Go to the line below that has "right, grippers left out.", print it and each line after it exactly, and stop after the line that has "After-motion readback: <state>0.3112"; leave out pictures.

Excerpts from a dataset:
···

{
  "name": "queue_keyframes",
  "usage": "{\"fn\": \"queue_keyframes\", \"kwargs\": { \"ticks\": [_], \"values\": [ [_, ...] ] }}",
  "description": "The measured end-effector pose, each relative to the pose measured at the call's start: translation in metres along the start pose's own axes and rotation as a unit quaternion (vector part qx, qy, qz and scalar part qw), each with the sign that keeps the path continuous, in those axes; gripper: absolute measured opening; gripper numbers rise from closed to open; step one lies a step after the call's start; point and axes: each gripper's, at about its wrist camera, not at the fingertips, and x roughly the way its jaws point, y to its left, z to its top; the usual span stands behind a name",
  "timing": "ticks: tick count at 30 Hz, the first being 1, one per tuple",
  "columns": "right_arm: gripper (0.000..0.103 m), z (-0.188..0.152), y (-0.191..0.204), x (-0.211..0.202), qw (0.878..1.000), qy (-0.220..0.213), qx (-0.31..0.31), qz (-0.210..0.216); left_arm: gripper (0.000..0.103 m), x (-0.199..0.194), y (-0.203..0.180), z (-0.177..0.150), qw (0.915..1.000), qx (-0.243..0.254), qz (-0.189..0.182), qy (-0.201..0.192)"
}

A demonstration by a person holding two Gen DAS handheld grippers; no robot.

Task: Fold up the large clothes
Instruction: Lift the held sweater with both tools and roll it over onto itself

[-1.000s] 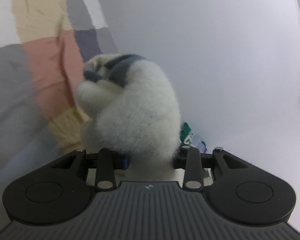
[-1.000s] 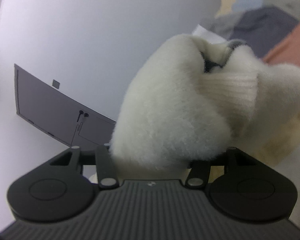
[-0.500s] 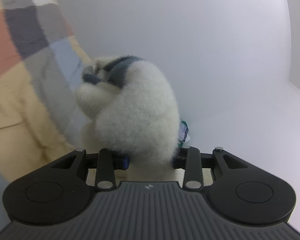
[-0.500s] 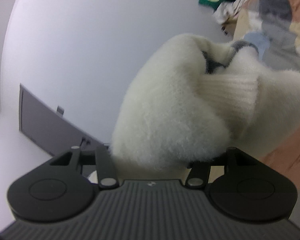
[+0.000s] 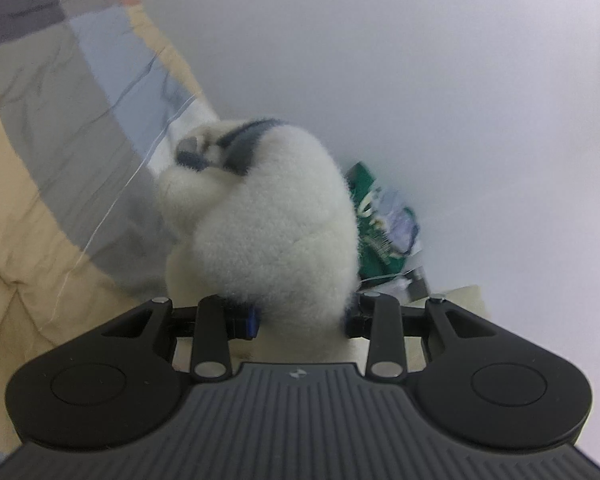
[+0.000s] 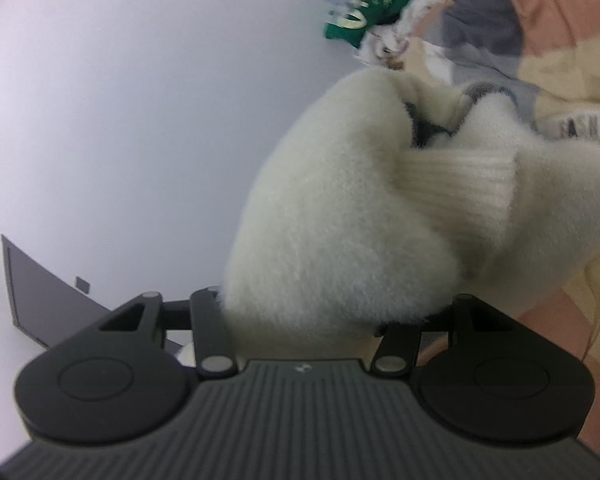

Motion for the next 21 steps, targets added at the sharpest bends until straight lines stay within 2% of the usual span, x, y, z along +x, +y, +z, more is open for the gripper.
{"fn": "queue_keyframes", "kwargs": {
  "ticks": [9, 13, 17, 21],
  "values": [
    [0.056, -0.031, -0.071, 0.010, 0.997, 0.031, 0.050, -0.055, 0.040, 0.019, 0.062, -0.028, 0.9976, 0.037, 0.035, 0.047],
    [0.056, -0.042, -0.085, 0.004, 0.996, 0.035, 0.058, -0.051, 0.040, 0.014, 0.078, -0.040, 0.9979, 0.040, 0.026, 0.043],
    [0.059, -0.056, -0.099, -0.001, 0.995, 0.046, 0.068, -0.054, 0.041, 0.004, 0.088, -0.052, 0.9973, 0.042, 0.032, 0.051],
    [0.059, -0.066, -0.111, -0.002, 0.995, 0.060, 0.061, -0.059, 0.048, -0.002, 0.098, -0.061, 0.9966, 0.039, 0.039, 0.061]
  ]
}}
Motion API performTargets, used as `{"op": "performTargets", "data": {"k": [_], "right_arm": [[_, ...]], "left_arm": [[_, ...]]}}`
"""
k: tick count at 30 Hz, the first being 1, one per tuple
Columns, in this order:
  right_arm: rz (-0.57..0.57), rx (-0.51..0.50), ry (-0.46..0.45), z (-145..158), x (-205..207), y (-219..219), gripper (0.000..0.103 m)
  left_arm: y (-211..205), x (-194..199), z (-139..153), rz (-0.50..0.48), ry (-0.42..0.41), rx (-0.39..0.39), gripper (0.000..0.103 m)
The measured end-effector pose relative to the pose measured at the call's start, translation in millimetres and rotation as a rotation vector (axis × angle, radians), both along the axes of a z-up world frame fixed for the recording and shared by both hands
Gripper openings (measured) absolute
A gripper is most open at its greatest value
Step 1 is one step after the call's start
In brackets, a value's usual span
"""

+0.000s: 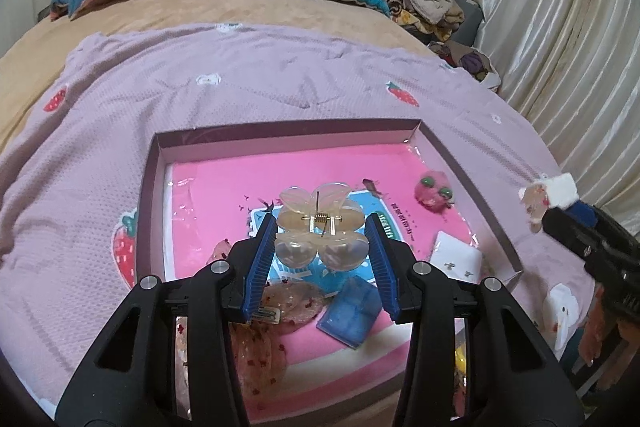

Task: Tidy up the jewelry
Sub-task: 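Carry the pearl clip into the box with the left tool while the right carries the comb clip, then open the left tool to drop the pearl clip while the right releases the comb clip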

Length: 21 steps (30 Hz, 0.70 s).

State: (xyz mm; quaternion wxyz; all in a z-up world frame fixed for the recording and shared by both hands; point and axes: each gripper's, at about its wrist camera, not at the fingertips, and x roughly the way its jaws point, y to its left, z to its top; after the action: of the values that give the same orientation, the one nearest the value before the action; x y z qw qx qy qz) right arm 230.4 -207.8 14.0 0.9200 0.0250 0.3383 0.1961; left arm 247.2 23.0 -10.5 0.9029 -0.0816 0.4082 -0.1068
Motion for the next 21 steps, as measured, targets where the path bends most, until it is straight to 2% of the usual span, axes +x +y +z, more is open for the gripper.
{"op": "performTargets", "data": {"k": [11,21], "right_arm": [[0.055,-0.039,0.06,-32,1,19,0.071],[0.117,-0.079,0.077,-45,-6,36,0.072]], "left_arm": [[1,10,-19,0.006,0.038,-0.001,0.037],[-3,8,-28,-0.005,0.055,0.014,0.037]]}}
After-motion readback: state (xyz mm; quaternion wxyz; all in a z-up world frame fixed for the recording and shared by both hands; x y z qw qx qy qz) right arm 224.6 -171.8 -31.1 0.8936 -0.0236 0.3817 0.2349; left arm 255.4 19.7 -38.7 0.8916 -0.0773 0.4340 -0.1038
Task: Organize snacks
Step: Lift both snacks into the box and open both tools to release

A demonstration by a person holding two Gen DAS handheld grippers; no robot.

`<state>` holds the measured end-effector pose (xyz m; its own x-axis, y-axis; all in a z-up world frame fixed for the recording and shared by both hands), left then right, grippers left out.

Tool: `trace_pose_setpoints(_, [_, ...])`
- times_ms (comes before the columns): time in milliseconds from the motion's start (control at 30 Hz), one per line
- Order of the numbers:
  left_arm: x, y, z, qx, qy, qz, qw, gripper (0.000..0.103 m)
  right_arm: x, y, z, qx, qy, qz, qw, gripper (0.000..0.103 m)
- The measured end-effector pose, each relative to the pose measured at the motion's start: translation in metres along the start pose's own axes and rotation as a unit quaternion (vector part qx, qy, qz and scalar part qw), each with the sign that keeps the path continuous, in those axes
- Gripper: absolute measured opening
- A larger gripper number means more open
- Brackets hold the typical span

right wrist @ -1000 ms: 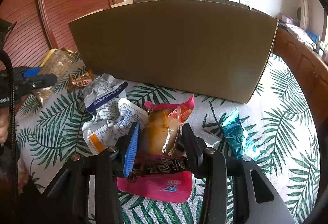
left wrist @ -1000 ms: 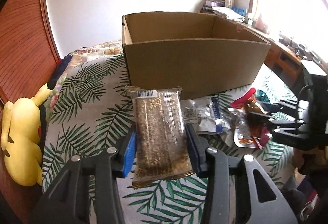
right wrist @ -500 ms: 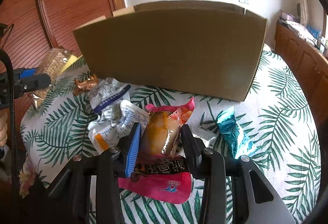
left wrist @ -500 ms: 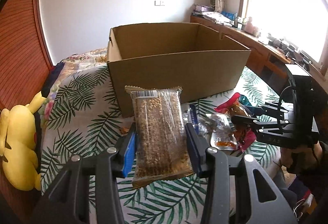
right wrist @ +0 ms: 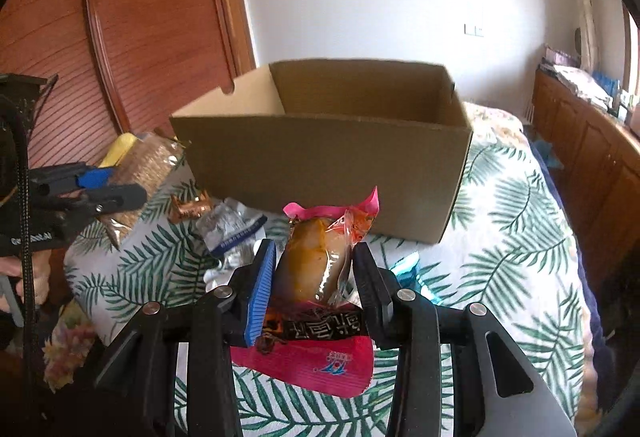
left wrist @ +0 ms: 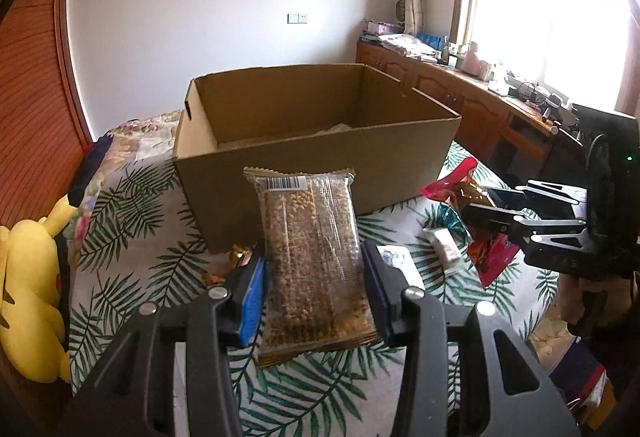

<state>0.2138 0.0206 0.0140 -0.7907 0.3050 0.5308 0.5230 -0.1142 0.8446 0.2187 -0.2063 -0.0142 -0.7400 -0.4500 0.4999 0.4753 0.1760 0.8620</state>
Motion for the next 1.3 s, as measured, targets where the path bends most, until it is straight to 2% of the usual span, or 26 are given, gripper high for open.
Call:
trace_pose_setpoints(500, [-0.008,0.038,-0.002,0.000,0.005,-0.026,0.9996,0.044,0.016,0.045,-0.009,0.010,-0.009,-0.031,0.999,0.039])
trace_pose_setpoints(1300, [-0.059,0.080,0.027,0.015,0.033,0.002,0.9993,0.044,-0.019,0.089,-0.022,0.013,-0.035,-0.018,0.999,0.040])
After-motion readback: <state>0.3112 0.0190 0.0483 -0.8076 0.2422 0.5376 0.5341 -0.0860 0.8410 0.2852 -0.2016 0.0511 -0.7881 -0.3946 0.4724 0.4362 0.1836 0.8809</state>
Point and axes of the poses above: each gripper's, at about its wrist camera, not at the fingertips, and x roughly against the way its jaws point, z to its left, y to its top, the point moved 2 cm from there along -x, roughly the way its jaws point, and after that the axes turned 7 degrees about -z, right-handed, at the moved point
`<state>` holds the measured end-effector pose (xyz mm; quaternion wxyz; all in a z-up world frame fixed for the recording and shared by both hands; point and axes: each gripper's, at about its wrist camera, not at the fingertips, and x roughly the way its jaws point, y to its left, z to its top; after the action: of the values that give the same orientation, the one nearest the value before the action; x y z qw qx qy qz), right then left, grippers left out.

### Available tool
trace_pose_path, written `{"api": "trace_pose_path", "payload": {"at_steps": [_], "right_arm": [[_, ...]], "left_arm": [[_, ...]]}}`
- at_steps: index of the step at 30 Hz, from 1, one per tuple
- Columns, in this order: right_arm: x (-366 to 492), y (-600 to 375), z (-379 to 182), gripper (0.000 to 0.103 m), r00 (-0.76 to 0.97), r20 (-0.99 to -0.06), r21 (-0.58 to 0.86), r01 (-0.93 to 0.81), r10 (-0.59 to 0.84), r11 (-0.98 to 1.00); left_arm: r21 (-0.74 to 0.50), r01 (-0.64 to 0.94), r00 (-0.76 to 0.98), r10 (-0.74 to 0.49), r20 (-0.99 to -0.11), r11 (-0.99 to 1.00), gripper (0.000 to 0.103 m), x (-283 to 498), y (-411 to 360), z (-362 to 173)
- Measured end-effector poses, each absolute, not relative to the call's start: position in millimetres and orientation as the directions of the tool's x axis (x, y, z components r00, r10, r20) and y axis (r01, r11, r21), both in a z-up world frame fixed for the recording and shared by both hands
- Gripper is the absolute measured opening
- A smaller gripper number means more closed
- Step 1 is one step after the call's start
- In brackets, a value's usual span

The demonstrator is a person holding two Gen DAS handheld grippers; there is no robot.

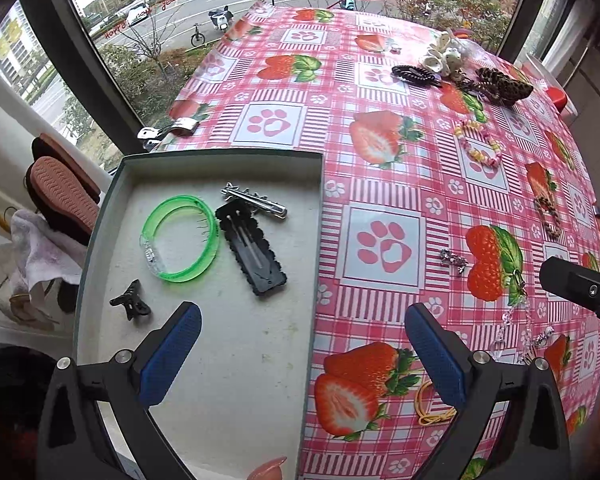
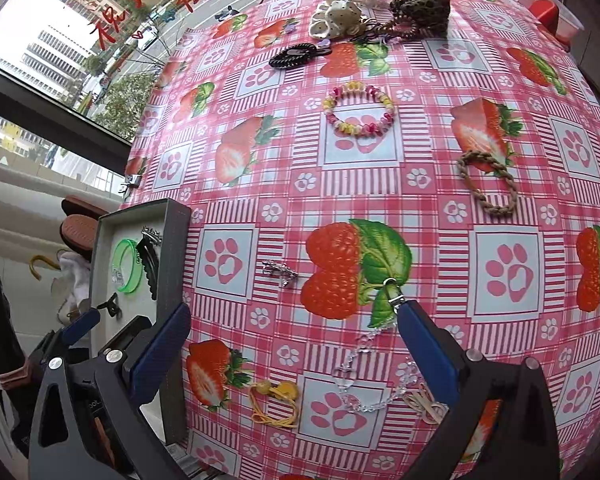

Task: Organize jewelry
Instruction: 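Move both tools back over the table toward the remaining items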

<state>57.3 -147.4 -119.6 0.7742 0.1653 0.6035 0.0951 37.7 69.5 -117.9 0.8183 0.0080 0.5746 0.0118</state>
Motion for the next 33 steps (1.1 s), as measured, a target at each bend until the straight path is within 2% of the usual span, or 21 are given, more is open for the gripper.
{"api": "trace_pose_path", "payload": {"at_steps": [15,24,33], "right_arm": [[41.0,-238.5,-141.1,0.103,0.208,-0.954,0.254,0.182,0.215,0.950],[57.7,-263.0,-148.3,0.103,0.199,-0.966,0.198,0.155,0.166,0.968],[82.7,-270.0,-159.9,0.103,0.200,-0.971,0.154,0.103,0.132,0.983]], "left_arm": [[-0.015,0.057,0.229,-0.027,-0.973,0.998,0.103,59.1,1.3,-148.8],[-0.002,0.008,0.210,-0.003,-0.978,1.000,0.103,77.7,-13.9,-167.7],[0.029,0.039,0.222,0.020,-0.975,0.999,0.103,85.5,-32.1,-180.1]]}}
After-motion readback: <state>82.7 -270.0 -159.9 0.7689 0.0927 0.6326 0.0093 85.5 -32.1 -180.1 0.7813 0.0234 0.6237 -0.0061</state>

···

Exercise answer:
`<state>` holds the measured end-effector pose (xyz m; its own x-axis, y-axis; all in a z-up world frame fixed for the recording and shared by both hands), left then right, grippers left out.

Tool: `trace_pose_setpoints(_, [_, ...])`
- times_ms (comes before the columns): time in milliseconds from the motion's start (control at 30 Hz), one per line
- Order of the numbers:
  left_arm: x, y, z, qx, qy, qz, qw, gripper (0.000..0.103 m)
  right_arm: x, y, z, qx, qy, qz, qw, gripper (0.000..0.103 m)
- The measured end-effector pose, each relative to the pose measured at the motion's start: translation in metres along the start pose's own axes and rotation as a unit quaternion (vector part qx, qy, qz and scalar part qw), each with the sign that keeps the path continuous, in those axes
- Gripper: absolute measured opening
- A larger gripper number means more open
- Brackets hold the typical span

right wrist @ -1000 ms: 
left wrist @ -1000 ms: 
right wrist @ -500 ms: 
left wrist @ -500 ms: 
right wrist @ +0 ms: 
left wrist @ +0 ms: 

<state>0.2138 0.0206 0.0140 -0.7907 0.3050 0.5308 0.5230 -0.1142 0.8446 0.2187 -0.2063 -0.0142 -0.7400 -0.4500 0.4999 0.4753 0.1760 0.8620</state>
Motion for the next 1.3 s, as measured, targets where the path bends most, until it is straight to 2% of the usual span, or 26 are given, gripper high for open.
Call:
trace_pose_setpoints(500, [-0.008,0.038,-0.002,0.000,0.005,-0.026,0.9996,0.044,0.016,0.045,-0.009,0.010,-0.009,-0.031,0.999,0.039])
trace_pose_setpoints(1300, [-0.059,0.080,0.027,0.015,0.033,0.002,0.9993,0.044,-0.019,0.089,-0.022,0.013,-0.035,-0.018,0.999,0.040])
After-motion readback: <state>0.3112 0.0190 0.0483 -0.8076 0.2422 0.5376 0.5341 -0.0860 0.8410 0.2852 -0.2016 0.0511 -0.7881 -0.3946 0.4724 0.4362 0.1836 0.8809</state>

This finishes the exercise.